The new scenes in "Apocalypse Now Redux" bring a hellish clarity to the appalling vision of Francis Ford Coppola's masterpiece.
Aug 4, 2001 | According to the documentary "Stanley Kubrick: A Life in Pictures," Kubrick used to say that he'd string together a few good scenes and in the end he'd come out with a movie. You can see that formula in Francis Ford Coppola's "Apocalypse Now." Or at least that's the way I remembered it.
First, there's Captain Willard (Martin Sheen) doing drunken Kung Fu in his Saigon hotel room. Then there's a dozen or so helicopters in attack formation and Lt. Col. Kilgore (Robert Duvall) strutting along a beach, checking out the waves, oblivious to the mortar shells exploding at his boots. Then come the Playboy bunnies prancing across stage. Next parachute flares and tracer fire light up the night sky at a devastated bridge. And then we finally meet creepy Colonel Kurtz (Marlon Brando) in his riverfront death palace. "The End." The end. Credits.
But watching the newly restored "Apocalypse Now Redux," which features new scenes and nearly an hour of additional material cut from the first version, reminded me that the film is far more than just a string of jewels. There's a narrative wire that connects each of the movie's precious baubles, a force pulling Willard and his boat upstream to their deadly rendezvous with Colonel Kurtz. And the dialogue and the narration -- all those great lines about "napalm in the morning" and "handing out speeding tickets at the Indy 500" -- are the brilliant light glinting off the facets.

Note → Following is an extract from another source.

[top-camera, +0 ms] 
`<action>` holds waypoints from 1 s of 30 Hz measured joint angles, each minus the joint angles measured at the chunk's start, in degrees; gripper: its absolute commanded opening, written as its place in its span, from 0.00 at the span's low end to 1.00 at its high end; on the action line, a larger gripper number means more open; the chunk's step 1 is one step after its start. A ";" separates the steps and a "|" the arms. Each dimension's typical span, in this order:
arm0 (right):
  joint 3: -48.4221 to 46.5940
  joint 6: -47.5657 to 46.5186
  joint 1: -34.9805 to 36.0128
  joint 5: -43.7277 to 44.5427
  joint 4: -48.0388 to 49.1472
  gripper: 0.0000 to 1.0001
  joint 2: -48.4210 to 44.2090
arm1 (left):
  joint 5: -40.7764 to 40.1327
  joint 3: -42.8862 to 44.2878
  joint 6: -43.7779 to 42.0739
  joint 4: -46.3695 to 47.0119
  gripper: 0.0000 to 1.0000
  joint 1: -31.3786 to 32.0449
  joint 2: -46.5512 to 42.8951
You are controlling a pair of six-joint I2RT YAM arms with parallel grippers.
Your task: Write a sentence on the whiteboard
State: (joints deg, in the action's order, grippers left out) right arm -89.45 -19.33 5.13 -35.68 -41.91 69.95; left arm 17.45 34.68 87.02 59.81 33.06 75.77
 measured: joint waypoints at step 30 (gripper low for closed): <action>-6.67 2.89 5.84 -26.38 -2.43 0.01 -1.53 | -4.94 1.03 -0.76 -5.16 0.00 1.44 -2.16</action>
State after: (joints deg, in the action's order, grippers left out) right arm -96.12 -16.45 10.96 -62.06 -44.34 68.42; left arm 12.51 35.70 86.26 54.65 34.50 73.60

The most important thing about the most recent version of the film -- the third, as far as I can tell -- is that it's in theaters, playing on huge screens with booming sound systems. The movie is so big and so nuanced in its druggy delirium that it gets lost on a television, especially without a widescreen aspect ratio.
The second most important thing is that Coppola and his editor, Walter Murch, have restored, re-edited and remixed the entire film. The new print looks great; save a short scene with a bunch of dust flecks about two-thirds of the way in, it was flawless. Cinematographer Vittorio Storaro's daylight skies are oddly yellowish, and the jungle scenes are a sort of muted green. This Vietnam isn't a lush tropical paradise. The most vibrant, saturated colors you see are in blood and fire.
The bait luring moviegoers back into the theaters, 22 years after the movie was released in 1979, is several scenes that were cut from the first print of the movie. There are two entirely new scenes: the other additions are material previously left off the end of scenes or cut out of transitions. And in one place a scene was cut from the original and placed further along in the story.
For the most part, the new material brings Coppola's sometimes murky, sometimes crystalline vision into clearer focus. (If you haven't seen the new version yet, be aware that the remainder of this review contains several spoilers.) Except for the absence of the scene where Lance (Sam Bottoms) water-skies behind the boat and Clean (Larry Fishburne) hips out to "Satisfaction" (it's added later, after the USO show), the new movie plays scene-for-scene exactly as the original until the end of Kilgore's famed Air Calvary helicopter raid. The helicopter scene is still every bit as spectacular as the original, with all those gunships zooming in on a well-guarded beachfront. It's a thrilling sequence that manages to pump you up on Kilgore's bravado and then slam your head into the armrest when the movie closes in on the real human devastation that the attack wreaks.
Kilgore, remember, is in charge of escorting Willard through the Delta. Instead of taking an easier route, he chooses a well-protected point because there's an offshore break and he wants to watch Lance, a famous surfer accompanying Willard upriver, ride the waves. The raid is fast and devastating. Kilgore loses three helicopters and several men to the effort. "If that's how Kilgore fought the war," says Willard, "I was beginning to wonder what they had against Kurtz."